━━━ Exercise input ━━━
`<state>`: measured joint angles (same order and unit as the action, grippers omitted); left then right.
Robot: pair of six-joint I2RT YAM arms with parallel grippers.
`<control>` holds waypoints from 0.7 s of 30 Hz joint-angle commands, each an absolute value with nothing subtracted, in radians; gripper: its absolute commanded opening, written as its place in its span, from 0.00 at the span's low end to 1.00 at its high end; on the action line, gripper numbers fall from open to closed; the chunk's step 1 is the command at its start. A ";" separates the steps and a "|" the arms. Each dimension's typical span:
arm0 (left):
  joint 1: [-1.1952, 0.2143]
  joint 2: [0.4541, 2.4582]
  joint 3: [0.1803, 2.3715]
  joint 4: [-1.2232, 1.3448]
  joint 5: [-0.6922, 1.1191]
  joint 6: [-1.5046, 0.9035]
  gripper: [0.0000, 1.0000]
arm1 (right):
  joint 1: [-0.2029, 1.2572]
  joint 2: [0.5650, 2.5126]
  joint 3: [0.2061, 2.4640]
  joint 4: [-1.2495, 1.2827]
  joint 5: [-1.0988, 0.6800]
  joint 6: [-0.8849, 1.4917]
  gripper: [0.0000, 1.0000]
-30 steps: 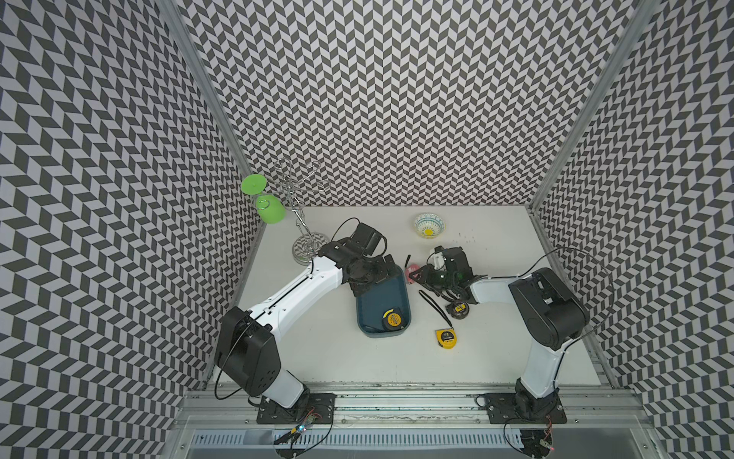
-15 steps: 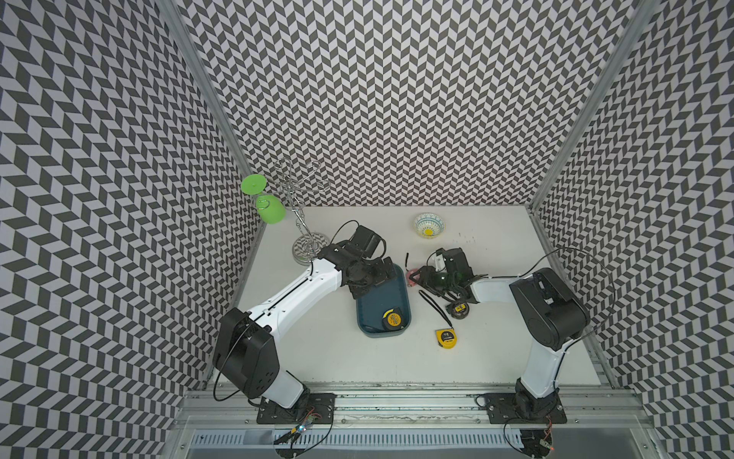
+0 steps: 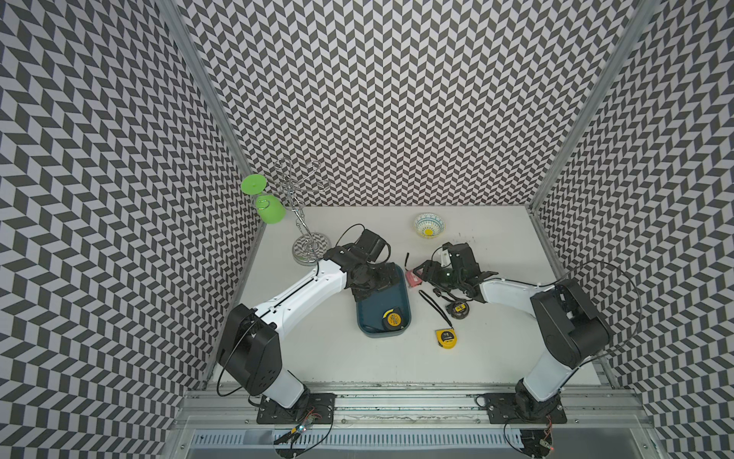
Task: Take the tape measure out of the storage box
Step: Place the tape measure at the center of the board, then pick up the tape measure from the storage box.
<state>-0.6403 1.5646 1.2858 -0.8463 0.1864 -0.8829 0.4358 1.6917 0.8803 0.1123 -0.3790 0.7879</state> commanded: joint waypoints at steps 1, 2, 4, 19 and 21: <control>-0.680 1.589 1.272 -0.862 0.169 -0.859 1.00 | 0.435 1.613 0.860 0.086 -0.341 0.766 0.73; -0.691 1.594 1.266 -0.862 0.170 -0.863 0.99 | 0.435 1.596 0.852 0.078 -0.338 0.765 0.75; -0.708 1.602 1.253 -0.861 0.172 -0.874 1.00 | 0.436 1.562 0.840 0.067 -0.335 0.770 0.78; -0.752 1.660 1.187 -0.861 0.191 -0.989 1.00 | 0.436 1.350 0.726 0.017 -0.331 0.794 0.98; -0.765 1.684 1.203 -0.881 0.181 -0.998 1.00 | 0.435 1.327 0.709 0.016 -0.328 0.800 1.00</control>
<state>-0.7444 1.6543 1.1915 -0.8509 0.1879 -0.9684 0.4355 1.3670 0.7311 0.0090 -0.3401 0.7933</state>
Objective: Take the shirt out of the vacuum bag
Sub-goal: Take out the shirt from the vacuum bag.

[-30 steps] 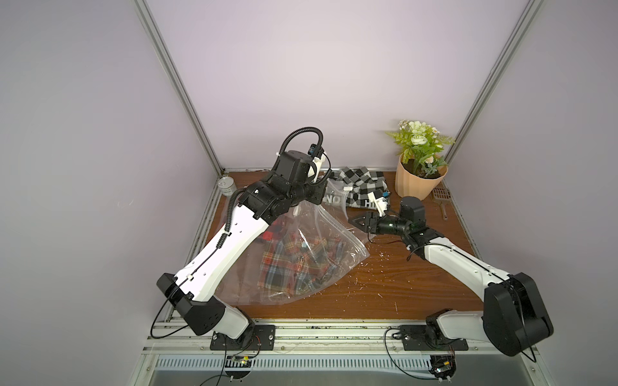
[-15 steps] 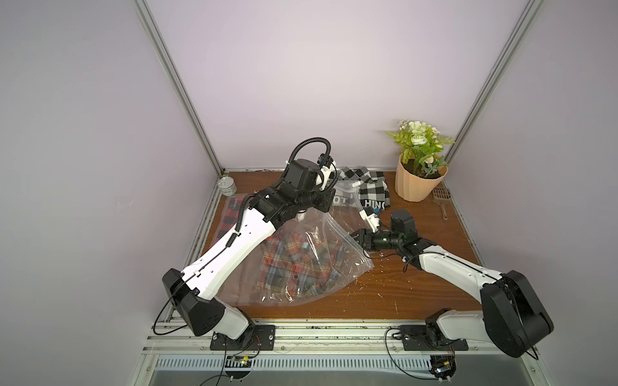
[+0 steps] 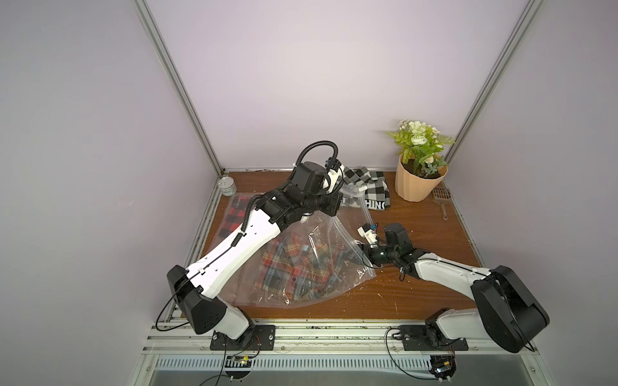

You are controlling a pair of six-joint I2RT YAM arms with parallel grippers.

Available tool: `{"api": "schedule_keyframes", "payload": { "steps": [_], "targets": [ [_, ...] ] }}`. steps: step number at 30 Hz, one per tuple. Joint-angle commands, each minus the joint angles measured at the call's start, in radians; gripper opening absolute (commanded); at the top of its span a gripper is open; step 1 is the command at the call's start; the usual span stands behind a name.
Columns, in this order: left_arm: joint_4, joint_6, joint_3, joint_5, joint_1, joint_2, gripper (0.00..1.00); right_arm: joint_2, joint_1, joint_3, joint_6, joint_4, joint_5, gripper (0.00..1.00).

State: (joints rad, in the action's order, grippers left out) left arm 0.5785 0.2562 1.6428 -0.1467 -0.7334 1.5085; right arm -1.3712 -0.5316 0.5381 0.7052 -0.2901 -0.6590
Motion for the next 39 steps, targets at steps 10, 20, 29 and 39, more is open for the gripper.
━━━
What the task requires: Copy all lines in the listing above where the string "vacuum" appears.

Output of the exercise:
Objective: Take the shirt out of the vacuum bag
Sub-goal: Take out the shirt from the vacuum bag.

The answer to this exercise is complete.